O inconformismo da bancada armamentista em relação ao "revogaço" tem como pilar a defesa do direito adquirido e do direito à propriedade. A alegação é refutada por especialistas que julgam que a posse de armamentos, em especial de grosso calibre, foi uma concessão do Estado, e não configura um direito adquirido. A tese é defendida pelo policial federal e pesquisador da área, Roberto Uchôa.
Para ele, a retomada das armas pode ter dois caminhos. "Uma corrente defende que, quando passar a ser proibido, as pessoas terão de entregar, com ou sem compensação financeira. Enquanto outra corrente defende que se proíba o comércio e se aumente a fiscalização em cima das armas existentes. Proibindo a venda de munição, você vai ter um fuzil que não vai servir para nada. Sequer poderá ir com ele para o clube de tiro", aponta Uchôa.
Além dessas mudanças na legislação, é previsto que se intensifique a fiscalização e que se reduzam os prazos de renovação dos registros existentes, os quais ainda devem ter encarecimento das taxas administrativas. Tudo isso deve tornar a posse dessas "armas de guerra" pouco vantajosa. Espera-se que o custo financeiro e burocrático incentive a entrega voluntária ao Estado.
Riscos
Um dos riscos em relação às medidas de desarmamento, antecipam especialistas, é que as armas legais, em vez de recolhidas pelo Estado, sejam desviadas para o mercado ilegal ou para o crime organizado. Um fuzil comprado legalmente custa em torno de R$ 10 mil. No mercado ilegal é possível que custe até sete vezes mais.

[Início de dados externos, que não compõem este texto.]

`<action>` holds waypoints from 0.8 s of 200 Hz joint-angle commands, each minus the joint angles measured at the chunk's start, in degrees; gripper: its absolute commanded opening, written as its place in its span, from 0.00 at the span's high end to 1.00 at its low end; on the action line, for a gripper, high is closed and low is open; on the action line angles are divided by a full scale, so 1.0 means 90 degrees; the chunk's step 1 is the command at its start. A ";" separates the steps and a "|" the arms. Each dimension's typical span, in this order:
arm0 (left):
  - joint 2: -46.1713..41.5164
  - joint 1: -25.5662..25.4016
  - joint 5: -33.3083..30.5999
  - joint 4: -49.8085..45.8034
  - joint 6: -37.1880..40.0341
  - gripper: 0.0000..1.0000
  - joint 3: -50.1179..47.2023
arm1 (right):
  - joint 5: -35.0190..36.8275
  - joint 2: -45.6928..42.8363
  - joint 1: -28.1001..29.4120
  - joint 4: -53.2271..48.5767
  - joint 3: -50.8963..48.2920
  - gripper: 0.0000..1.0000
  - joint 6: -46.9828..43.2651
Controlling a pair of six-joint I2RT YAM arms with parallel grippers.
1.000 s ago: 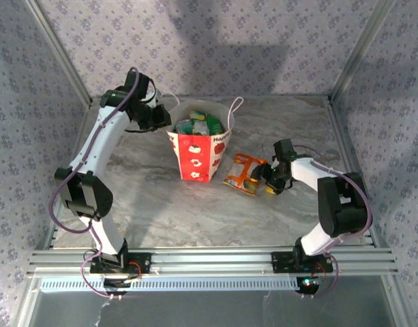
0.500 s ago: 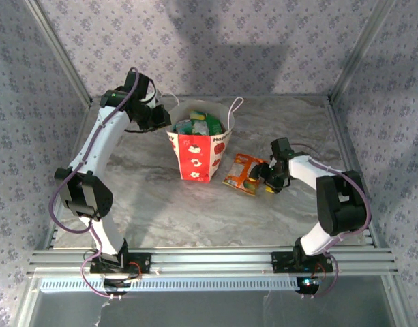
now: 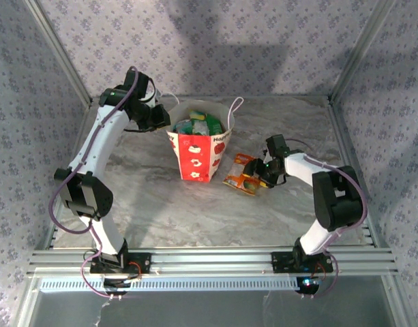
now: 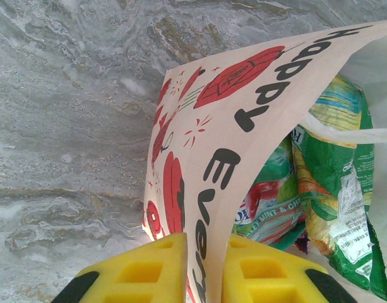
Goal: Place the snacks into the paper bag
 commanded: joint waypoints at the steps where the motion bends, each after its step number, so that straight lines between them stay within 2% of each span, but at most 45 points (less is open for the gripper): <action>1: 0.0076 0.0051 -0.0048 -0.0254 0.0087 0.81 0.0298 | -0.0082 0.0313 0.0045 -0.0111 0.0213 0.30 -0.0216; 54: 0.0112 0.0024 -0.0035 -0.0288 0.0066 0.80 0.0511 | 0.0059 0.0614 0.0274 -0.0209 0.0355 0.31 -0.0235; 79: 0.0195 -0.0078 0.0009 -0.0414 0.0276 0.77 0.0665 | 0.0233 0.0600 0.0442 -0.0301 0.0377 0.36 -0.0245; 104: 0.0385 -0.0211 -0.0111 -0.0753 0.0513 0.75 0.0950 | 0.0298 0.0604 0.0567 -0.0328 0.0393 0.49 -0.0206; 114: 0.0431 -0.0251 -0.0171 -0.0808 0.0535 0.75 0.0995 | 0.0335 0.0599 0.0616 -0.0360 0.0413 0.59 -0.0191; 126: 0.0473 -0.0288 -0.0211 -0.0848 0.0554 0.75 0.1040 | 0.0397 0.0604 0.0665 -0.0420 0.0456 0.66 -0.0190; 160: 0.0589 -0.0444 -0.0462 -0.1019 0.0808 0.74 0.1246 | 0.0527 0.0586 0.0760 -0.0583 0.0541 0.79 -0.0277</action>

Na opinião de Uchôa, que integrou o grupo técnico de Justiça e Segurança Pública da transição, o caminho menos traumático para o novo governo seria promover uma campanha de devolução voluntária, com a indenização ao cidadão, e a transferência do armamento para as forças de segurança. "Para se trabalhar com a questão do armamento pesado, assim que proibido, deveria ser criada uma política para que a pessoa, voluntariamente, entregue essa arma mediante uma indenização", opina.
Mas essa indenização, que teria um valor fixo, ou chegaria a cerca de 30% do valor de tabela, não agrada o setor. Para o deputado Delegado Waldir, isso seria injusto com aqueles que compraram o armamento amparado nas decisões vigentes do governo Bolsonaro. "Desde que devidamente indenizadas, havendo um meio termo, não vai ter problema, mas chegar criando um revogaço, aí com certeza, vai trazer problema."
Quanto a possibilidade de impedir o trânsito de armas ou a compra de munições, Delegado Waldir acredita que a mudança irá "criar milhares de criminosos". "As pessoas não vão deixar de comprar munições, não vão deixar de transportar para treinar", aposta o parlamentar.